State and federal policymakers should consider infrastructure funding for energy and telecom together rather than in silos, said Mississippi Public Service Commissioner Brandon Presley at a partially virtual Utilities Telecom Council workshop in Spokane, Washington. That could lead to a “multiplier of benefits,” since modernizing the electric grid will require fiber that could be shared for consumer broadband, said Presley. NARUC plans to vote on Presley’s draft resolution on the subject at its meeting next week. The draft focuses on electric cooperatives building middle-mile infrastructure, meaning if a cooperative is pursuing the last mile, “there's perhaps a suggestion that these legislators and commissioners ought not to be approving that kind of stuff,” said Keller Heckman lawyer Tom Magee on a UTC panel Thursday: It might not be well-taken by places like Chattanooga that directly sell service to residents. Five to 10 states passed laws empowering utilities to use electric easements to provide broadband, said Lerman Senter attorney Brett Heather Freedson on the same panel.
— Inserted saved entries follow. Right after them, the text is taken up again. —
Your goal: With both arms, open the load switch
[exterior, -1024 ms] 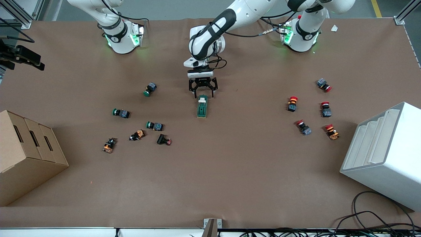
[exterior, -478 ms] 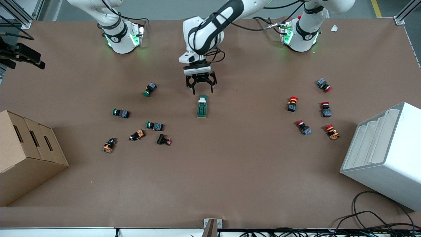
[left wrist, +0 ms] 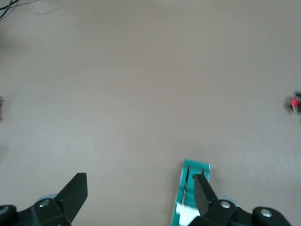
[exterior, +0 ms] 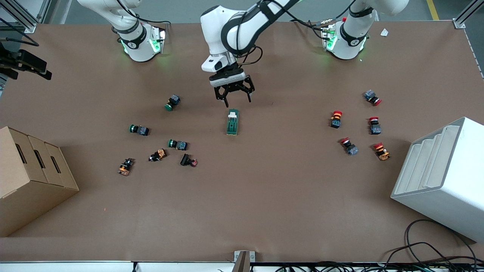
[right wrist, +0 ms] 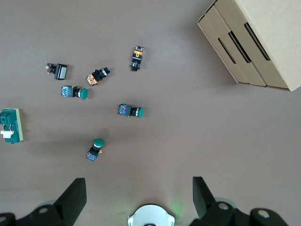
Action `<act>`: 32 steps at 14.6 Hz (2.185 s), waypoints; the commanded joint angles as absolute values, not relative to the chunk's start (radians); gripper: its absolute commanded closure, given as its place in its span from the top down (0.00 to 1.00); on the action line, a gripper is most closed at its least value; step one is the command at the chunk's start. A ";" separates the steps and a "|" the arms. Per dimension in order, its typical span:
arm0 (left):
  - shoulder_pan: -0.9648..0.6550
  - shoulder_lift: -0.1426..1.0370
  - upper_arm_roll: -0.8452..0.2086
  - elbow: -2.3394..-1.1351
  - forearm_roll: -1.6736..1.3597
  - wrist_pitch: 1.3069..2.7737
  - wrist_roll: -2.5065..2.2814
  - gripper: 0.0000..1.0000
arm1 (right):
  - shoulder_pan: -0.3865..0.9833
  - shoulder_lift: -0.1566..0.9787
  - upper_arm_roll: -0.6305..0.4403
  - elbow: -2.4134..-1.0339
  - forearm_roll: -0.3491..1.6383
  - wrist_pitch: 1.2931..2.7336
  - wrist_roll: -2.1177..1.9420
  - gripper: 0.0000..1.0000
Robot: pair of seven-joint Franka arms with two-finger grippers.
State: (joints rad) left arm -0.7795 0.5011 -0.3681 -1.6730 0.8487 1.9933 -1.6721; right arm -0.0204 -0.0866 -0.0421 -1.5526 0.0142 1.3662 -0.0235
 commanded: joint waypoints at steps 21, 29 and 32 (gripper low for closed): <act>0.256 0.143 -0.373 -1.459 0.118 1.743 -0.272 1.00 | -0.025 -0.117 -0.029 -1.582 0.003 1.393 -0.063 1.00; 0.171 0.009 -0.115 -1.517 -0.028 1.526 -0.036 1.00 | -0.026 -0.117 -0.029 -1.582 0.011 1.394 -0.060 1.00; 0.057 -0.063 -0.003 -1.621 -0.026 1.542 -0.006 1.00 | -0.026 -0.117 -0.031 -1.580 0.014 1.394 -0.060 1.00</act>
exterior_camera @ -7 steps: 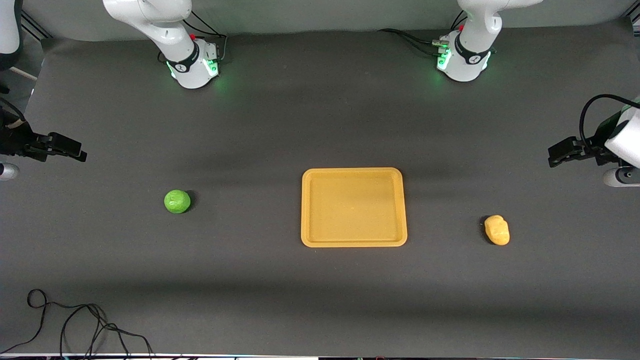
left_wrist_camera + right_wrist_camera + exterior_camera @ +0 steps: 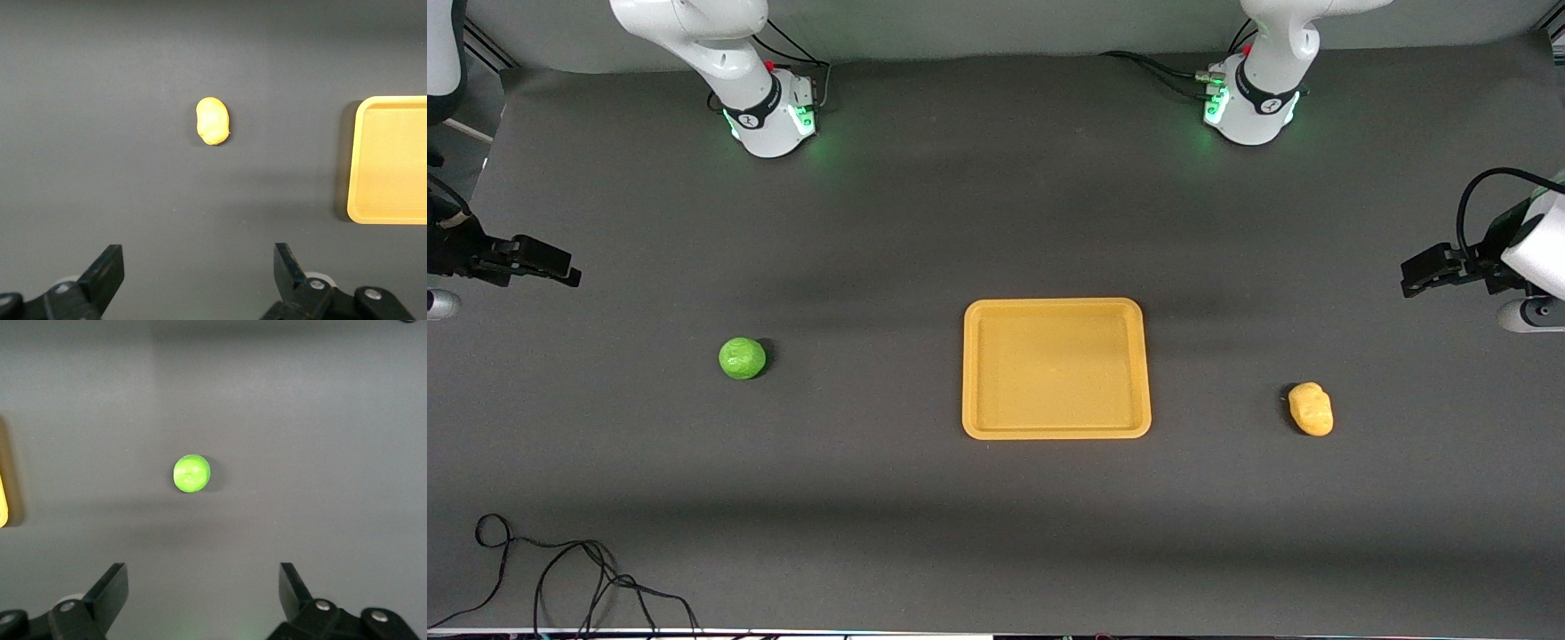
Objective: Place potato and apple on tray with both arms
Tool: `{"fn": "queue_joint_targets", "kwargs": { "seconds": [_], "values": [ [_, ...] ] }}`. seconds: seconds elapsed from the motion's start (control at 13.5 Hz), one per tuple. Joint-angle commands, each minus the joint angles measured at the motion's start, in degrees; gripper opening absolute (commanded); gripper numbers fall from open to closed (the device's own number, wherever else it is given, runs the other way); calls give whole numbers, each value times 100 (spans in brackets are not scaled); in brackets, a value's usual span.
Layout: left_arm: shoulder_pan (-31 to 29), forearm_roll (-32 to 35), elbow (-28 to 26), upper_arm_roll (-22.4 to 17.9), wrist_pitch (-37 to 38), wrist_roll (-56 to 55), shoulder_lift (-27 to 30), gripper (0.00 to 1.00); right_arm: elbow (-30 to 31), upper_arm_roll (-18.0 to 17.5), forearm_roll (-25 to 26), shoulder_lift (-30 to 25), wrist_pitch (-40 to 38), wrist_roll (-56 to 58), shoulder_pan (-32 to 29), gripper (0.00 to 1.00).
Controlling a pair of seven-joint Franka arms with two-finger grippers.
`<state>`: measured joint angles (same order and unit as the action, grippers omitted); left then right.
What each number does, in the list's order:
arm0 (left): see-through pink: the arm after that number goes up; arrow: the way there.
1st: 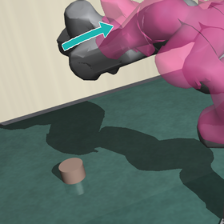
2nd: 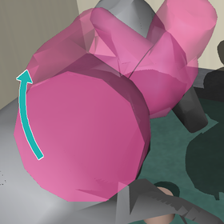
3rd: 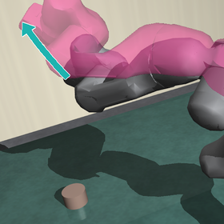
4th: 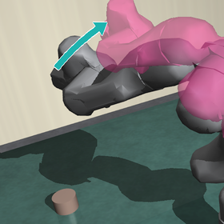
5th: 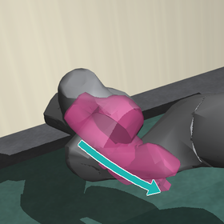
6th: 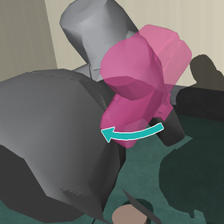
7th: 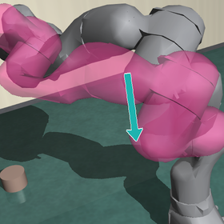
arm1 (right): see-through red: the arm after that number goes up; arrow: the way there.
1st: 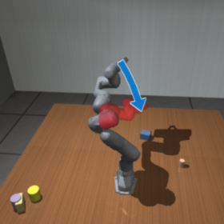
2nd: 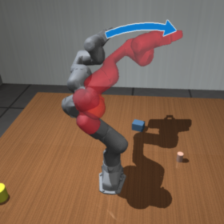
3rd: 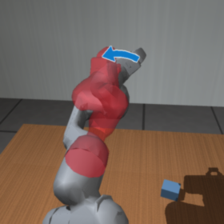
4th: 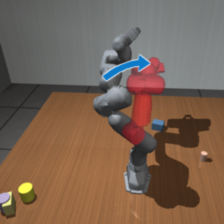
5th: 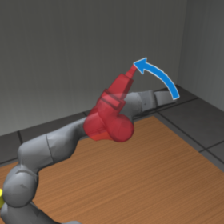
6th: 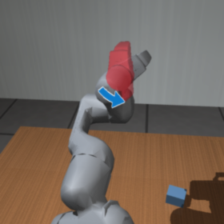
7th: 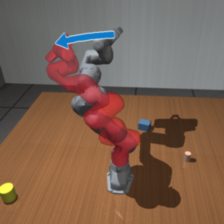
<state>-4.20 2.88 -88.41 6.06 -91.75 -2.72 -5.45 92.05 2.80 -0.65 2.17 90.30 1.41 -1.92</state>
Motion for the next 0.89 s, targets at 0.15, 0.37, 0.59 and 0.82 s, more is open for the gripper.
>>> {"fn": "queue_joint_targets", "kwargs": {
  "seconds": [0.15,0.37,0.59,0.82],
  "values": [
    [86,1,-62,-35,-72,-106,-79,100,24,54,118,-76,-109,-141,95,100],
    [226,159,-124,-35,-54,-106,-368,100,24,54,118,-85,-109,-132,95,100],
    [271,177,-220,-35,-359,-176,-816,100,41,54,109,-85,-109,-132,95,100],
    [200,177,-1183,-52,-2007,-212,-1063,100,41,63,109,-85,-109,-124,95,100]
  ]
}}
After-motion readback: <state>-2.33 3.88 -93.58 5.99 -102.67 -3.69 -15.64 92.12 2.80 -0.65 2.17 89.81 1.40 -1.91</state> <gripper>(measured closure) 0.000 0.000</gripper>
There may be legal risk for co-ops even in states with utility broadband laws, she cautioned: A Virginia law faces a constitutional challenge after landowners sued an electric cooperative in U.S. District Court in Charlottesville, Virginia (case 3:20-cv-00065). Northwestern utilities stepped in to install fiber when telcos wouldn’t, said another panel Thursday. Douglas Electric Cooperative of Roseburg, Oregon, formed Douglas Fast Net because Lumen had no plans to significantly upgrade service, said DFN Manager Todd Way. “They were never going to really take care of our rural community, and I think we still see that to this day across the nation.” With an open-access fiber network in Kitsap County, Washington, the Kitsap Public Utility District is “not in this for a revenue stream,” stressed Telecom Director Angela Bennink: If the project had been a moneymaker, “the privates would be there.” Now the PUD’s network transports data for Lumen and cable companies, which provide residential services, she said. Addressing UTC virtually over Zoom, Presley faced intermittent audio and video issues as he discussed internet access. About 10 minutes into his remarks, his connection dropped out and UTC couldn’t get him back.